I’m specifically not talking about "being healthy" or telling you to "take care of yourself" — those sound like good pieces of advice, but they're also diet industry code words. The correlation between weight (or, more specifically, body mass index) and health is complicated and personal: We should listen to our bodies and what they need and we should all talk to our doctors before embarking on any drastic changes to our diets or exercise regimens. But fat activists and doctors alike have long decried how the diet industry has, rather than lead to a healthier society, led people to have major weight fluctuations, and thus ruined their metabolisms, their appetites and made them very, very unhappy.

I know; I am one of these people!

I’m not preaching from the mountaintop as someone who just gained a lot of weight during the pandemic, either: Spoiler alert, I was already fat. I say this as someone who is also on the path to self acceptance, and who knows firsthand how hard it is to embrace your body as is. I am a woman in modern society and, as I said, I was already fat.

I stopped thinking about my body as divorced from myself — or maybe I stopped divorcing myself from a body I had conditioned myself to hate.

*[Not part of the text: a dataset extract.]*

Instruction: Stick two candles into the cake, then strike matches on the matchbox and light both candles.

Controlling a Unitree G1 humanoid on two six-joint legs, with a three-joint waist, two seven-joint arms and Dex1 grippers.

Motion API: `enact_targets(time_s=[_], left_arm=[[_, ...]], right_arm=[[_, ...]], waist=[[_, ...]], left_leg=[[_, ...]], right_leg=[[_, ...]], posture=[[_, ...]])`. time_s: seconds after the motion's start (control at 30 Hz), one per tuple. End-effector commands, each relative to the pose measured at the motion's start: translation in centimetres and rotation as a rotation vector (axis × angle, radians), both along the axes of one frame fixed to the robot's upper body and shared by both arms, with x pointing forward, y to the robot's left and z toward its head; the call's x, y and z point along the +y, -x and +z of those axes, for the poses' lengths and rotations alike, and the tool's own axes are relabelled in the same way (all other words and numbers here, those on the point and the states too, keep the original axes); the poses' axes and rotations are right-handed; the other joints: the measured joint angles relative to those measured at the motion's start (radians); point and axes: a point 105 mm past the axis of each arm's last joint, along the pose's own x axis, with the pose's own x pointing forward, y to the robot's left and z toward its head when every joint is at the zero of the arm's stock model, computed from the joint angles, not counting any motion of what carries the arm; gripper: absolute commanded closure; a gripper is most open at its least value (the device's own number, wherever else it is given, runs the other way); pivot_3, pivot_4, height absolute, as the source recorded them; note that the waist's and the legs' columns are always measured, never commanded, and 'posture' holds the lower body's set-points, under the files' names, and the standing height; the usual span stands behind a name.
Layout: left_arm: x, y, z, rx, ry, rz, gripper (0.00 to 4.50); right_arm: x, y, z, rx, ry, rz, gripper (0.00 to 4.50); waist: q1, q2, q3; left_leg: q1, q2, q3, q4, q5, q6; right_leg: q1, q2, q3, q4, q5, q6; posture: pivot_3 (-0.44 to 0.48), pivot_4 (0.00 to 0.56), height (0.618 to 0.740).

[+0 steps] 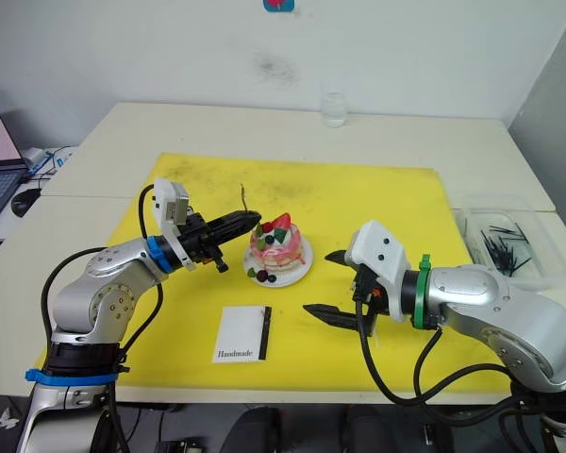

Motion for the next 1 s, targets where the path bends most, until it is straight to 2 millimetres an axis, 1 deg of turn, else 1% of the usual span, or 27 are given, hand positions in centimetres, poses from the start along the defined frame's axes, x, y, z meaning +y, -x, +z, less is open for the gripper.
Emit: enact_targets(time_s=[0.03,0.17,0.4,0.57,0.7,1.0], left_arm=[[0.32,0.01,0.58,-0.059,-0.017,0.017,4.5],[0.54,-0.18,0.25,-0.066,-0.024,0.035,4.5],[-0.04,-0.13,-0.21,-0.065,-0.018,0.025,4.5],[0.05,-0.17,0.48,-0.069,0.0,0.018,4.5],[-0.01,-0.05,0.59,-0.077,-0.017,0.004,4.5],[-0.36,-0.06,-0.35,-0.072,-0.027,0.006,4.5]], right_arm=[[-0.07,-0.01,1.1,-0.054,-0.016,-0.002,0.03],[-0.04,-0.04,1.17,-0.056,-0.017,-0.002,0.03],[0.03,0.06,1.21,-0.059,-0.017,0.001,0.03],[0.01,0.1,1.14,-0.056,-0.014,-0.001,0.03],[0.06,0.12,1.06,-0.05,-0.017,-0.001,0.03],[0.08,0.16,0.94,-0.05,-0.015,-0.001,0.03]], waist=[[0.0,0.0,0.0],[0.0,0.0,0.0],[0.0,0.0,0.0],[0.0,0.0,0.0],[0.0,0.0,0.0],[0.0,0.0,0.0]], left_leg=[[0.0,0.0,0.0,0.0,0.0,0.0],[0.0,0.0,0.0,0.0,0.0,0.0],[0.0,0.0,0.0,0.001,0.0,0.0],[0.0,0.0,0.0,0.001,0.0,0.0],[0.0,0.0,0.0,0.002,0.0,0.0],[0.0,0.0,0.0,0.003,0.0,0.0]], right_leg=[[0.0,0.0,0.0,0.0,0.0,0.0],[0.0,0.0,0.0,0.0,0.0,0.0],[0.0,0.0,0.0,0.0,0.0,0.0],[0.0,0.0,0.0,0.001,0.0,0.0],[0.001,0.0,0.0,0.001,0.0,0.0],[0.001,0.0,0.0,0.001,0.001,0.001]], posture=[[0.0,0.15,0.74],[0.0,0.15,0.74],[0.0,0.15,0.74],[0.0,0.15,0.74],[0.0,0.15,0.74],[0.0,0.15,0.74]])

But I’m working on loving myself — and allowing that love to include my body. I have found that forcing myself to focus less on my exterior and more on my interior has actually been revelatory. It's allowed me to think about why I have wanted to be thin so badly, and to fit into a mold I’ll never be thin enough for (not that almost anybody can). It's forced me to really assess the extent to which I have internalized the belief that my worth as a person is inversely proportional to my size — which it is not. And it has made me realize how much time and space I spent worrying about what I look like rather than focusing on my mental health and well-being — both of which are far more important to my overall health long term and to grappling with this tumultuous time in history.

And it was when I truly committed to that work of seeing myself as a person with this body, rather than a person stuck in this body, that I actually started to see change. I became more aware of my physicality, my health and how I feel, because I stopped thinking about my body as divorced from myself — or maybe I stopped divorcing myself from a body I had conditioned myself to hate.

I am not saying this to incentivize you to dive deeper into a system that demands you always be thinking about losing weight; I’m sharing this to point out that the endless cycle of weight loss, self-scolding and shame coupled with the hoops we are expected to jump through to keep our bodies taut and tight are a type of torture — and that they mostly don’t work.

What I’m asking for isn’t easy; I know that. I have had my own pangs of wanting to “lose more” before I “got back out there” after this year of being in here. But then I started to daydream about the radical alternative — a world in which we embrace and give gratitude for what we have, full of excitement to see the people we love, and to hug them safely. But I also saw it as a world in which we liberate ourselves from the toxic and dangerous myths about weight loss, and in which we fight bigotry and fat discrimination while we rejoice and give gratitude. If we all refuse to be ashamed of being fat together, they can’t really stop us!

It's kind of wild to think that just wearing crop tops before we meet our dubious weight loss goals might have the power to do that. And maybe it won't. But it'll be fun to try.